Still, there was a pronounced decline in federal corruption cases in the Chicago region after it led the nation with 610 convictions during the 1990s. Between 2000 and 2009, the Chicago district had 367 convictions and in 2010 there were 46, ranking the city fourth during both periods.

"The lessons of the earlier 25 years probably had an effect," said political analyst Don Rose, who was not involved in the research. "The politicians saw the dire consequences of getting caught, and the voters may have taken more care in selecting who represented them."

Hard-charging federal prosecutors beginning with Jim Thompson in the 1970s, who was elected Illinois governor in 1976, and current U.S. Attorney Patrick Fitzgerald beginning in 2001, also struck fear into tempted officials, Rose said.
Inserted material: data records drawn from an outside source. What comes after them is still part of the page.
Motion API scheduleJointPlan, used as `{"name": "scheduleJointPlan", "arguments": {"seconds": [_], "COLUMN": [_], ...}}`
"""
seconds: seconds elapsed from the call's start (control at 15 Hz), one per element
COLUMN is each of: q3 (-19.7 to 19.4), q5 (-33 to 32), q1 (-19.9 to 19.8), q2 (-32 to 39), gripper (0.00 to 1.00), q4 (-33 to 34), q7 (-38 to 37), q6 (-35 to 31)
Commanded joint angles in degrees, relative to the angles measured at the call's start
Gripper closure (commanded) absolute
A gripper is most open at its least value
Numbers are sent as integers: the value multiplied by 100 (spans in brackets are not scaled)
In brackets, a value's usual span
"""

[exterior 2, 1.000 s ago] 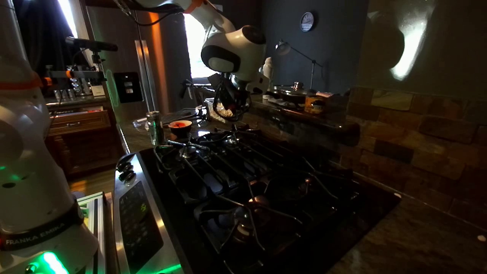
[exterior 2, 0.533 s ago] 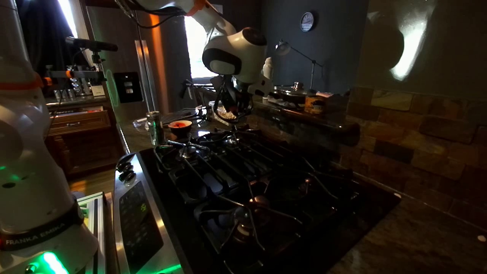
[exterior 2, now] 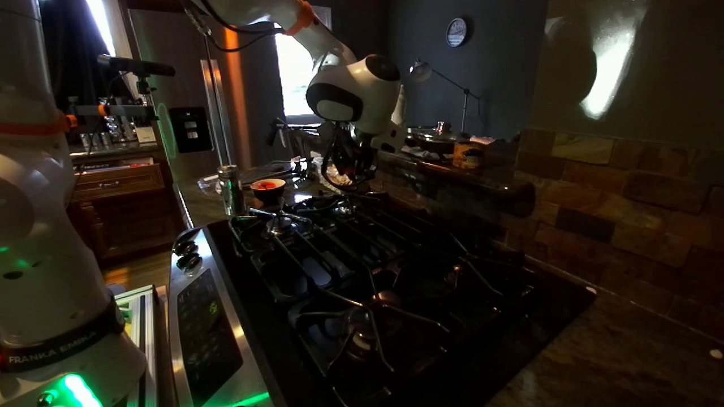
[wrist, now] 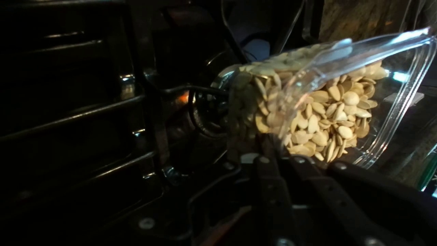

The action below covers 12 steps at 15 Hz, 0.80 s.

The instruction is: Pick up the clear lunch box with white contents on the right and put it on the stove

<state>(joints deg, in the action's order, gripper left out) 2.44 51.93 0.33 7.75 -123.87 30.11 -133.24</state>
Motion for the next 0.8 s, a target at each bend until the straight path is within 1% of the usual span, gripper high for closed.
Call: {"name": "scheduleJointPlan", "arguments": {"seconds": [0.0, 0.33, 0.73], "q3": [85, 145, 176], "q5": [10, -63, -130], "q1": [28, 45, 36], "q2": [196, 391, 566], "gripper": [99, 99, 99], "q4": [211, 369, 436], "q7": [41, 123, 34], "q6": [-64, -111, -86]}}
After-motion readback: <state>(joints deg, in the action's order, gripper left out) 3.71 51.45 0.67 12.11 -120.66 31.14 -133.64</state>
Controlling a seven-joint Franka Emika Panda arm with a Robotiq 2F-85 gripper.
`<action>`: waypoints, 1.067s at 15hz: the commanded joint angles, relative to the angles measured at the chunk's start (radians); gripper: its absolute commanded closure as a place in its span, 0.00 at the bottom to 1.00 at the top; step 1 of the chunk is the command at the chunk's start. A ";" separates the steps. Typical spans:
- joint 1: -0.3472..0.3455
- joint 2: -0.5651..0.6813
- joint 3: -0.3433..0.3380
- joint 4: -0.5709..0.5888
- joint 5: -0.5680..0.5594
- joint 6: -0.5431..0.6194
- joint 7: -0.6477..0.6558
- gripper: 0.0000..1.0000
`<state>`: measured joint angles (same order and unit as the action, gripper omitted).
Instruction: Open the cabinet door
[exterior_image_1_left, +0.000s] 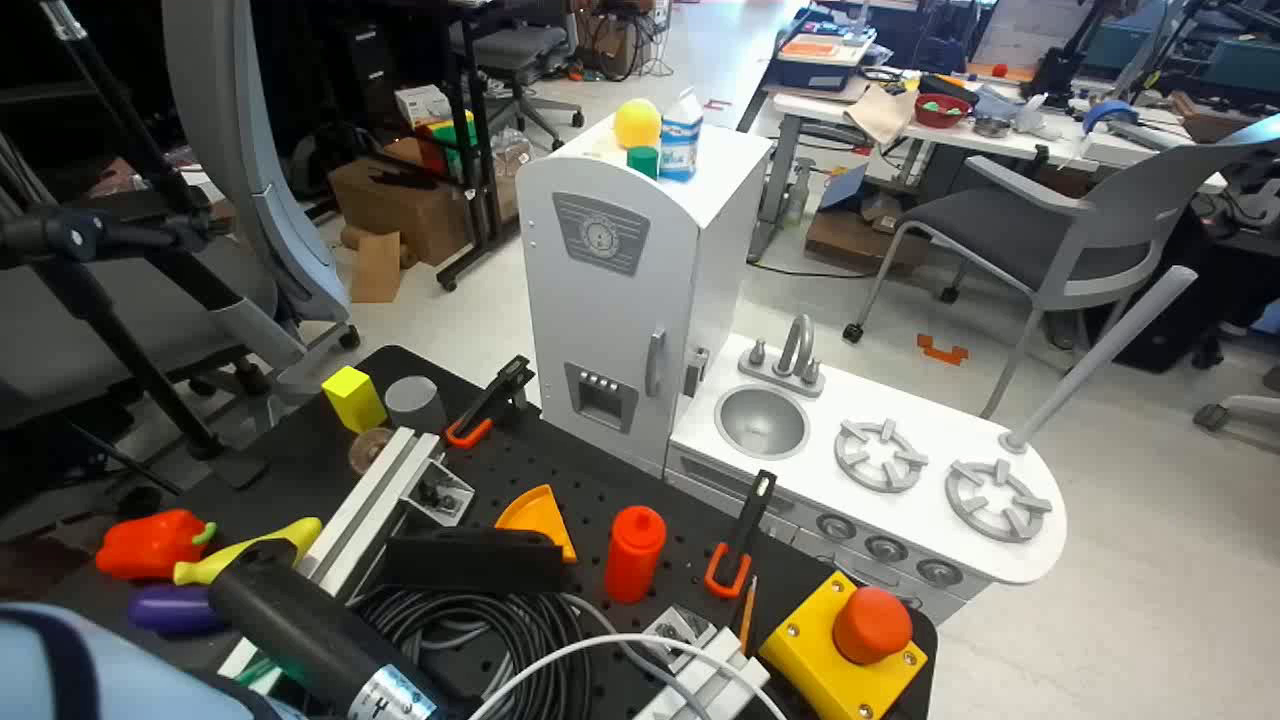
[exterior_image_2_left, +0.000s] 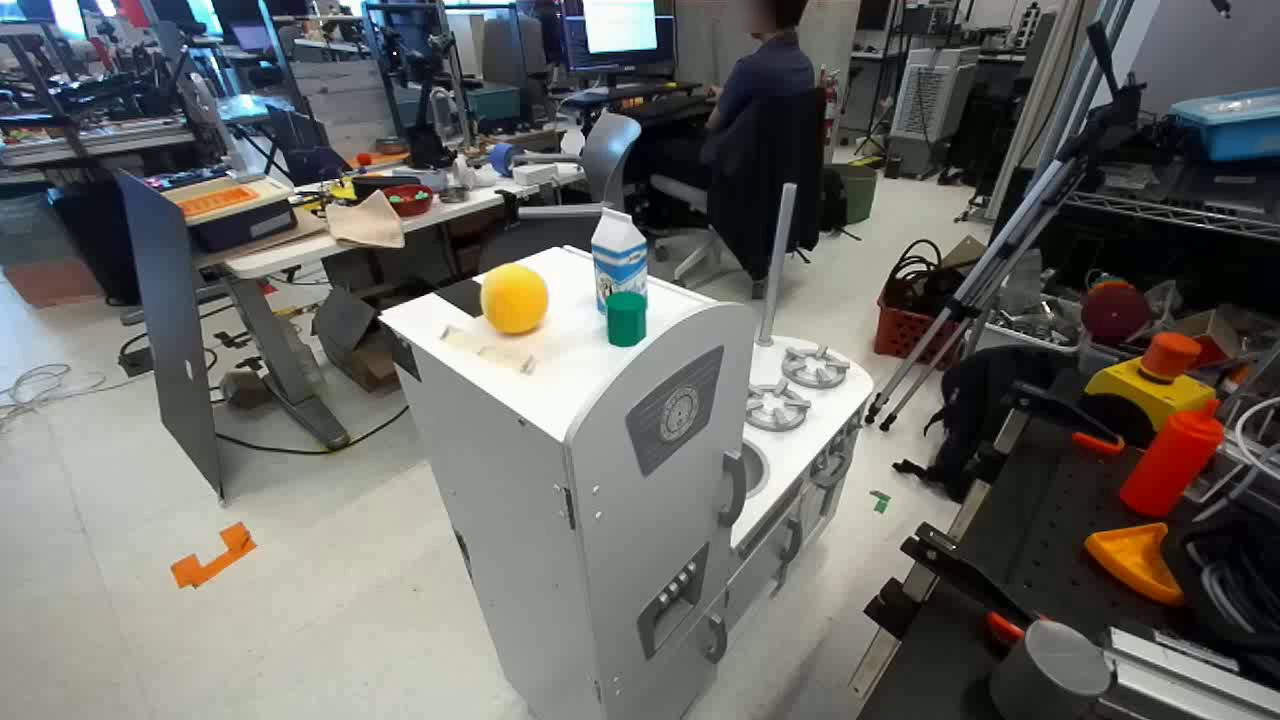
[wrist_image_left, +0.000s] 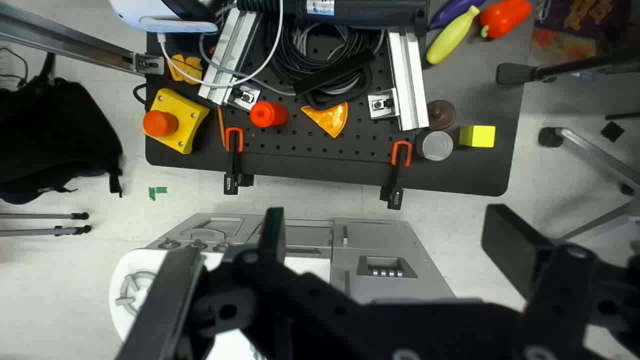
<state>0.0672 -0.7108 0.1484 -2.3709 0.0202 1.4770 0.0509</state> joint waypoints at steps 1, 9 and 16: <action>0.012 0.002 -0.009 0.002 -0.005 -0.002 0.007 0.00; 0.012 0.002 -0.009 0.002 -0.005 -0.002 0.007 0.00; -0.013 0.092 -0.100 -0.013 0.020 0.132 -0.043 0.00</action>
The report showed Illinois, the fifth-most populous state, was also rife with public corruption, ranking third behind much-larger New York and California in public corruption convictions between 1976 and 2010, the last year for which data was collected.

Illinois' last two governors and four out of the past seven were convicted of federal crimes. Simpson singled out the state capital of Springfield as sorely in need of reform.

Besides the four governors, prosecutors in Illinois have ensnared two U.S. Congressmen, a state treasurer, an attorney general, the state's auditor, seven state lawmakers, numerous judges, appointed local officials, policemen, and city inspectors since 1976.

Only the District of Columbia and Louisiana had higher rates of public corruption than Illinois on a per capita basis, according to the report produced by Simpson and Jim Nowlan of the University of Illinois' Institute of Government and Public Affairs.

Simpson, an academic who was elected alderman in 1971 as an opponent of Chicago's Democratic political machine and reelected in 1975 before leaving the city council to return to academia, said he believed most public officials convicted of cheating or stealing "don't ever think they're going to be caught.

"For every public official caught, there are 10 others involved in the scheme who weren't," he added.

There were signs in the year-old administration of Mayor Rahm Emanuel of increasing transparency in government contracts and a dismantling of what Simpson derided as "the old boy network" that dominated city-directed business for years and bred corruption.

The 5,000-strong patronage army of city workers once controlled by Emanuel's predecessor, Mayor Richard Daley, had shrunk, though that was largely due to the paring of city payrolls due to budget cuts, Simpson said.

"Clearly something has to be done to stem corruption" in Chicago and in Illinois, he said, citing citizen outrage evident in public opinion polls.

Simpson recommended expanded oversight by the city's inspector general, and stricter ethics and campaign finance laws to get rid of gifts to politicians, lobbying by public officials, nepotism and patronage in hiring.